* **WHAT YOU HAVE TO DO**
When you reach the line in the listing below that contains "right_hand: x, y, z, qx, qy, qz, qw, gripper", begin returning lines exactly as written, and stop after the line that contains "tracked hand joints". Return no other lines.

• • •

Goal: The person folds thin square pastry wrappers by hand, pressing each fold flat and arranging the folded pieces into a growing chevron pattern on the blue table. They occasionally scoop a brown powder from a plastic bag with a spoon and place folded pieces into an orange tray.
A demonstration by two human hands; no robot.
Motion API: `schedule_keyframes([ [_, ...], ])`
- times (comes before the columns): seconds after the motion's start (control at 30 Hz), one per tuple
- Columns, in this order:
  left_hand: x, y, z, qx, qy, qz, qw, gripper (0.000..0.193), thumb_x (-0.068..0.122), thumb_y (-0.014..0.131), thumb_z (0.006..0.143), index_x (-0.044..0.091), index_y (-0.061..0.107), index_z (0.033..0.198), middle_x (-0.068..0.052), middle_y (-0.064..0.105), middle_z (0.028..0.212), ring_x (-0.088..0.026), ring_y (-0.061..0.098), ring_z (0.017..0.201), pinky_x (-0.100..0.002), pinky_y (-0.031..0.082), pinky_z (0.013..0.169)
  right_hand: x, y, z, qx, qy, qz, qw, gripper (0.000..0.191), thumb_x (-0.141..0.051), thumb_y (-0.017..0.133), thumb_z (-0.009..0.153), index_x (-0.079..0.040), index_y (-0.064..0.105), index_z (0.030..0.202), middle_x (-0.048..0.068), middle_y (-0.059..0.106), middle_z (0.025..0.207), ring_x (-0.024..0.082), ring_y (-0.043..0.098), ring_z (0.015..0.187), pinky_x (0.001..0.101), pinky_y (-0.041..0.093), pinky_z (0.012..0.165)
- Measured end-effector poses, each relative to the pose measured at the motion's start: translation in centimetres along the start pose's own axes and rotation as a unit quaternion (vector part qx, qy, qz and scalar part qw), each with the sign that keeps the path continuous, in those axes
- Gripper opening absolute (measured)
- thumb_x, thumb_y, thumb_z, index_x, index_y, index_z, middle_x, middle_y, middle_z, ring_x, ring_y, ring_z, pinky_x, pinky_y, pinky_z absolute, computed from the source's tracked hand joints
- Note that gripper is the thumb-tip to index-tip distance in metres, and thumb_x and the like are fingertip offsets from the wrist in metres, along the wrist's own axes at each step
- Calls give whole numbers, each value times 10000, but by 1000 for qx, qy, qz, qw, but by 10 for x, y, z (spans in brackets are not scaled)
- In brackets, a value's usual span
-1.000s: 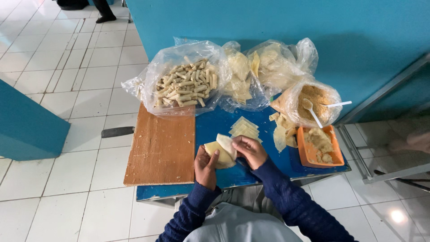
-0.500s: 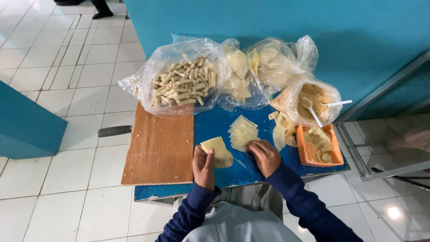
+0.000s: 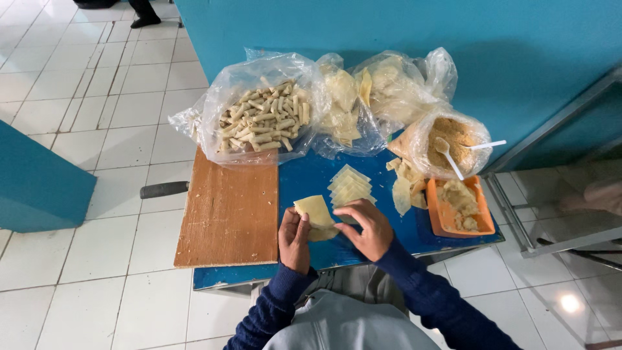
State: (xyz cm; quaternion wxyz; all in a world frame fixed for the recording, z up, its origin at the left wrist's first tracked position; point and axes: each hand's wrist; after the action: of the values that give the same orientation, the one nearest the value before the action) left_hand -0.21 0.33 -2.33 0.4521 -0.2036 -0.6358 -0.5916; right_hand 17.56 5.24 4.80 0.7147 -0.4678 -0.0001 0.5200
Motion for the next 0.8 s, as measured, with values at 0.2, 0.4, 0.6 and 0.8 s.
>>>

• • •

* **EXERCISE RESPONSE**
  right_hand: x, y, z, qx, qy, qz, qw, gripper (0.000..0.191), thumb_x (-0.141..0.051), thumb_y (-0.017..0.133), thumb_z (-0.009..0.153), index_x (-0.079..0.040), index_y (-0.064..0.105), index_z (0.030..0.202), middle_x (-0.048..0.068), middle_y (-0.059..0.106), middle_z (0.025..0.207), ring_x (-0.024..0.082), ring_y (-0.043..0.098), ring_z (0.015..0.187), pinky_x (0.001..0.101), pinky_y (-0.041..0.093), pinky_z (0.012..0.165)
- Measured end-effector poses, each relative to the pose measured at the motion's start: translation in centimetres along the start pose's own axes and rotation as a unit quaternion (vector part qx, qy, qz and scalar part qw), each with the sign that keeps the path continuous, in those axes
- Gripper opening absolute (measured)
- thumb_x, thumb_y, thumb_z, index_x, index_y, index_z, middle_x, middle_y, middle_z, ring_x, ring_y, ring_z, pinky_x, pinky_y, pinky_z absolute, computed from the source's tracked hand joints

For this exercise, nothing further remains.